Adversarial Online Learning with Variable Plays in the Pursuit-Evasion Game: Theoretical Foundations and Application in Connected and Automated Vehicle Cybersecurity
This work addresses dynamic cybersecurity resource allocation in transportation systems, offering incremental improvements to adversarial bandit methods for specific domain applications.
The paper tackles the problem of variable resource allocation in cybersecurity for connected vehicles by extending adversarial multi-armed bandits to allow a variable number of arms, modeling it as a pursuit-evasion game and deriving conditions for Nash equilibrium. It provides an algorithm with sublinear pseudo-regret for the defender and bounds on attacker rewards, supported by numerical experiments showing effectiveness.

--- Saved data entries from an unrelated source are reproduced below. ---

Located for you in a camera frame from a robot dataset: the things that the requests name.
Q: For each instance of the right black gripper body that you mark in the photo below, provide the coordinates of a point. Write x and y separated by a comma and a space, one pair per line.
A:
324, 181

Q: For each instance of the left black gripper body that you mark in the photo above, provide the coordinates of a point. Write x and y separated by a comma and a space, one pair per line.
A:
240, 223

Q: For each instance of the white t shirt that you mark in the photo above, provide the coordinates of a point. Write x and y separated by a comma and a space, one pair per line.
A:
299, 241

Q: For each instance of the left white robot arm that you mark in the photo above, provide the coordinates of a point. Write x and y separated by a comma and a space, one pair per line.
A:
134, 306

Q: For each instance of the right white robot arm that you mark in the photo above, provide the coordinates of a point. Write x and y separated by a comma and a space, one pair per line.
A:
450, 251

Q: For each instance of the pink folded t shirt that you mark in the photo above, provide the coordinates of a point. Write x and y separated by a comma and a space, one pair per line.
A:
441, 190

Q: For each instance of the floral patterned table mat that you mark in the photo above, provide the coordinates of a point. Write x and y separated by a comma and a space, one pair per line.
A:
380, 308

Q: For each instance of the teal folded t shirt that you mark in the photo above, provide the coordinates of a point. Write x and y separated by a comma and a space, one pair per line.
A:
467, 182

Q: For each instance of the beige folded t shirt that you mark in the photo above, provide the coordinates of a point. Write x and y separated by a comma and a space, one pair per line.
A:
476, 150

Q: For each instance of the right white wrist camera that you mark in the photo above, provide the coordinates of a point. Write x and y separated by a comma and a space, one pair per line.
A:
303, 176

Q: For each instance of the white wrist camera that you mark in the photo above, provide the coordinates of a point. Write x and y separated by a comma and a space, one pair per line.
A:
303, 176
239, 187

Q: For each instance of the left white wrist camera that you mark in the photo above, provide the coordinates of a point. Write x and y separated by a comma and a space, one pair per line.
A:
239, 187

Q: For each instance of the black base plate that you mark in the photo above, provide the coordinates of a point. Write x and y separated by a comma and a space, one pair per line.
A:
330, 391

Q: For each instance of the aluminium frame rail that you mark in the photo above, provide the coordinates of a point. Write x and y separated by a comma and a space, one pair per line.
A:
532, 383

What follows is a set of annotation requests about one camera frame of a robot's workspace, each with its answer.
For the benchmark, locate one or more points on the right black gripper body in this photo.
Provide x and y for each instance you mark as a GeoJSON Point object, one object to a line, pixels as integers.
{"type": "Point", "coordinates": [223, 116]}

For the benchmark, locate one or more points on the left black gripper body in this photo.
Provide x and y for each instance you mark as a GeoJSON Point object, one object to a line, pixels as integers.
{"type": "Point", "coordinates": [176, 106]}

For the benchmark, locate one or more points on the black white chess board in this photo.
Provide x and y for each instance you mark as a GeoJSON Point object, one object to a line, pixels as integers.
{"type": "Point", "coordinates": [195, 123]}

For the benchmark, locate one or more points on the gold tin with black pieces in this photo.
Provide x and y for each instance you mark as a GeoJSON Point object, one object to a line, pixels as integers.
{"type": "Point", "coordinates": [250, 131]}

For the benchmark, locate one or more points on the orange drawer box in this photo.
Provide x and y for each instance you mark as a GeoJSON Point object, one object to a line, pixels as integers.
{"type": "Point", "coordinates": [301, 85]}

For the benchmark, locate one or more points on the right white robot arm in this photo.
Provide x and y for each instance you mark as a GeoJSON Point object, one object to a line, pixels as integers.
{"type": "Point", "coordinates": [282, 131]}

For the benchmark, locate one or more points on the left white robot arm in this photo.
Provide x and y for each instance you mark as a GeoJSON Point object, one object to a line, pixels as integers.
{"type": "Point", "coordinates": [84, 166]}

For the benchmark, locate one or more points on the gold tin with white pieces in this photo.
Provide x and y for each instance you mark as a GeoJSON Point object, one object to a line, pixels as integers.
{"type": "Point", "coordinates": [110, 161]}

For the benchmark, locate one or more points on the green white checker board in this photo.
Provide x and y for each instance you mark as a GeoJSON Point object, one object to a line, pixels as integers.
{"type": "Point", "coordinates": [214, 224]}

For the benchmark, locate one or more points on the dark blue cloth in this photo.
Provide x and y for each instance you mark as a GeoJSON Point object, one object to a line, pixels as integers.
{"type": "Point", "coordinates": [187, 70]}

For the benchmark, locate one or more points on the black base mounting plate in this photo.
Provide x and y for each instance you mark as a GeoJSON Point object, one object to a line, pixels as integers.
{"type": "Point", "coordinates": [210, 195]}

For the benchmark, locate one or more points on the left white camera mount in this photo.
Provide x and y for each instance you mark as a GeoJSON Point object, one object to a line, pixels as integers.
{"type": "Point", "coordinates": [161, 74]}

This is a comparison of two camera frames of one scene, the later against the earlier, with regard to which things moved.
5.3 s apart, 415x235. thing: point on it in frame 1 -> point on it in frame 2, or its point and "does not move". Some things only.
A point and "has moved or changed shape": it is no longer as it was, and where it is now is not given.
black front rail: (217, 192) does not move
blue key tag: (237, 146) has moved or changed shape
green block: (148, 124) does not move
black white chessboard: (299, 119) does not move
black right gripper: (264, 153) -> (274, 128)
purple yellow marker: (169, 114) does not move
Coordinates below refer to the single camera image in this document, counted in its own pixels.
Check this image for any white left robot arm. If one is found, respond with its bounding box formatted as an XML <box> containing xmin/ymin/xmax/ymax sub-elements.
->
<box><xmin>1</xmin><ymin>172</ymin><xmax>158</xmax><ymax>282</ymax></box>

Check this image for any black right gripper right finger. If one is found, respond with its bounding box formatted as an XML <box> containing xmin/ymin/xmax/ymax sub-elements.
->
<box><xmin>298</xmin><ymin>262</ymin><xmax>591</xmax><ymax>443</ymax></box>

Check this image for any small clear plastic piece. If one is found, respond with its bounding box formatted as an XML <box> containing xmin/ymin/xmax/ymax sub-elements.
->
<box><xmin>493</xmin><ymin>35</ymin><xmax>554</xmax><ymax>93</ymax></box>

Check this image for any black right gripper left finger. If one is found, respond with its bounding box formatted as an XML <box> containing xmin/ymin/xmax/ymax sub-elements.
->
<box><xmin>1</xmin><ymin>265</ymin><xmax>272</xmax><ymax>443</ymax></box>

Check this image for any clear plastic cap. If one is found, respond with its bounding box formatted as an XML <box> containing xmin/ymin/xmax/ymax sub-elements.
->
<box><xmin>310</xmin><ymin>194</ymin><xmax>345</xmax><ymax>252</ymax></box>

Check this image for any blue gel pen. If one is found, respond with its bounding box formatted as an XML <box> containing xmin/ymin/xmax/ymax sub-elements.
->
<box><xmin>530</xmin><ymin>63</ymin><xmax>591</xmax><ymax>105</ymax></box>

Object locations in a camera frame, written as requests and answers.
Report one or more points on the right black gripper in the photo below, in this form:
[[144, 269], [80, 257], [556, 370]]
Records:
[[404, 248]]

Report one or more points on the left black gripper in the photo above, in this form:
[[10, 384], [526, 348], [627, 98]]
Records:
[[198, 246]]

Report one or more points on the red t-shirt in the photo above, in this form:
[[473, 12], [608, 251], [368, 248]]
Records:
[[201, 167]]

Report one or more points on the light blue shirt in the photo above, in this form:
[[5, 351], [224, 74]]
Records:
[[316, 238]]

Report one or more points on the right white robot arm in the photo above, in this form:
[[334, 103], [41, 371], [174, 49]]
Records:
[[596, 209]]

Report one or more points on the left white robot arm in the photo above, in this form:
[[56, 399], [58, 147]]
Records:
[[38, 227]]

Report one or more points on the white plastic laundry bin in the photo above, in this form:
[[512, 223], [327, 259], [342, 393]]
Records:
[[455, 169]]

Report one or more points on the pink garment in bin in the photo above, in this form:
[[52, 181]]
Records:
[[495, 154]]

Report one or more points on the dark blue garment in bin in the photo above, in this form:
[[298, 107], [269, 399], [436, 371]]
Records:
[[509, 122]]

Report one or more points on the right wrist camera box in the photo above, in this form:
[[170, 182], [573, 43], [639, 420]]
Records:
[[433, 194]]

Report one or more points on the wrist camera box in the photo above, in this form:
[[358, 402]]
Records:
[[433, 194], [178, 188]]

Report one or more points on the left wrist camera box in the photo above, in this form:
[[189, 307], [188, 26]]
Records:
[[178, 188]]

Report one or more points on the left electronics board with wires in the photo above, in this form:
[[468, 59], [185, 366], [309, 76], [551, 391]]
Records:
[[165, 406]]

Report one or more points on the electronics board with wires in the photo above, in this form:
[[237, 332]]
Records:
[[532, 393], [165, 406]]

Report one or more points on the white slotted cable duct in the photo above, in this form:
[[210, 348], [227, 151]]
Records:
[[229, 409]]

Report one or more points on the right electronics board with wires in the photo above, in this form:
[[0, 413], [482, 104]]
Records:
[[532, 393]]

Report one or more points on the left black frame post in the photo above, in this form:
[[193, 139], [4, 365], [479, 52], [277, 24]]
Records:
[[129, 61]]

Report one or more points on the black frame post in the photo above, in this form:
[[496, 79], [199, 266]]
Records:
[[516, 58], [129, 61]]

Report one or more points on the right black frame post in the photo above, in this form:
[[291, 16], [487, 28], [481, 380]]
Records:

We extend the adversarial/non-stochastic multi-play multi-armed bandit (MPMAB) to the case where the number of arms to play is variable. The work is motivated by the fact that the resources allocated to scan different critical locations in an interconnected transportation system change dynamically over time and depending on the environment. By modeling the malicious hacker and the intrusion monitoring system as the attacker and the defender, respectively, we formulate the problem for the two players as a sequential pursuit-evasion game. We derive the condition under which a Nash equilibrium of the strategic game exists. For the defender side, we provide an exponential-weighted based algorithm with sublinear pseudo-regret. We further extend our model to heterogeneous rewards for both players, and obtain lower and upper bounds on the average reward for the attacker. We provide numerical experiments to demonstrate the effectiveness of a variable-arm play.